◆ Your goal
Below are lines of data; restate word for word those running from the line containing "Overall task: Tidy" to the line containing "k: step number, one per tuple", inclusive, and no others.

◆ Data extract

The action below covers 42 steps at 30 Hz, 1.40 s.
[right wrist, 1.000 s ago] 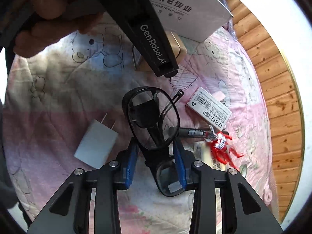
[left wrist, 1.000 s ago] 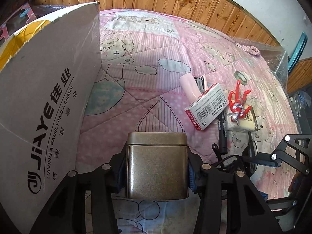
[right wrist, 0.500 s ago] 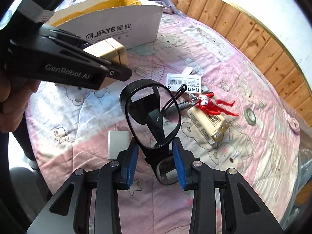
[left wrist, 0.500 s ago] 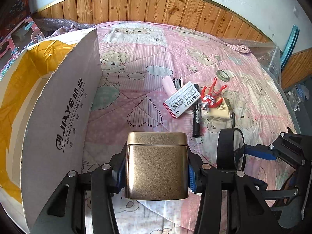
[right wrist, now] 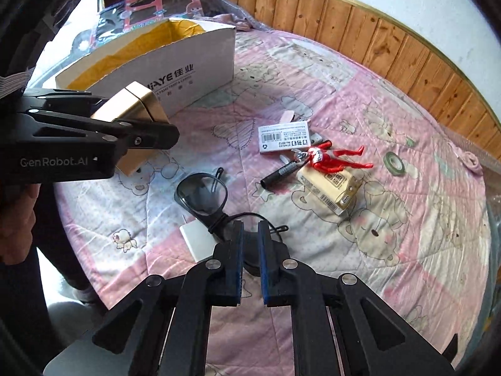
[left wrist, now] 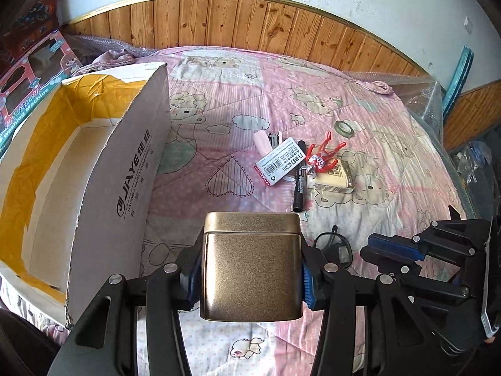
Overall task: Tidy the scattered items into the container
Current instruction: 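Lift the tin with the left tool while the right tool grasps and lifts the glasses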
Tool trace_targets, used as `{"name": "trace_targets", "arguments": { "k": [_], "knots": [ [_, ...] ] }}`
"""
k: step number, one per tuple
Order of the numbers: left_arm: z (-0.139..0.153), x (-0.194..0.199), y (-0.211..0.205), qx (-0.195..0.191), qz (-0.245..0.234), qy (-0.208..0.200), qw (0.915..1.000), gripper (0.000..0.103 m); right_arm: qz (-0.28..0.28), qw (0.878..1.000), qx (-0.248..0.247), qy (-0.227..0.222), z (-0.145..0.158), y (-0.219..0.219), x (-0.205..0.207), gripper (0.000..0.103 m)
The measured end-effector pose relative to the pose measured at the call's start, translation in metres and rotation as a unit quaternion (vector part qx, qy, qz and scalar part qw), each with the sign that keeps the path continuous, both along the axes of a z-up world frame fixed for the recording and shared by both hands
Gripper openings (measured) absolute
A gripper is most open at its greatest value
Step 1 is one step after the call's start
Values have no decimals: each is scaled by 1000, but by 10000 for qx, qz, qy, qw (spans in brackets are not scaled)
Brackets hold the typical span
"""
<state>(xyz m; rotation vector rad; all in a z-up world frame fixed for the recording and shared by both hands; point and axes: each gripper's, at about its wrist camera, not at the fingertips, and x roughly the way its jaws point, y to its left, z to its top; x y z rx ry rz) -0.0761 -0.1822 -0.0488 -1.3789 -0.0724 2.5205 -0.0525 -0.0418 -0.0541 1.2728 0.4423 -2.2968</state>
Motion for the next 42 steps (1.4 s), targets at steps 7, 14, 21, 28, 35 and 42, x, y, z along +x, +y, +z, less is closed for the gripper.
{"name": "trace_targets", "arguments": {
  "k": [7,14,21,28,35,42],
  "knots": [
    [-11,4,-17,199,171,-218,9994,50,1012,9944,302,7,-10,-32,6,48],
    [-18,-1,-18,290,117,-300,9991,50,700,9932,568,-740,-54,-33,-46,46],
    [-29,-9,-23,455,159,-447,9978,50,945,9908,799,-548,-56,-37,-47,50],
    [-32,-7,-23,448,174,-475,9977,50,1518,9760,1526,-323,-68,-64,-57,44],
    [-24,-7,-30,481,246,-364,9979,50,490,9957,323,-724,-37,-28,-78,24],
    [-12,2,-17,424,83,-264,9987,49,-10,9972,-178,-723,-18,-12,-60,18]
  ]
}}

◆ Output for this exercise
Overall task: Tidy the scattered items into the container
Current instruction: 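Lift the tin with the left tool while the right tool grasps and lifts the glasses
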Tool trace_targets, used as `{"name": "trace_targets", "arguments": { "k": [_], "knots": [ [_, ...] ] }}`
"""
k: step number, one per tuple

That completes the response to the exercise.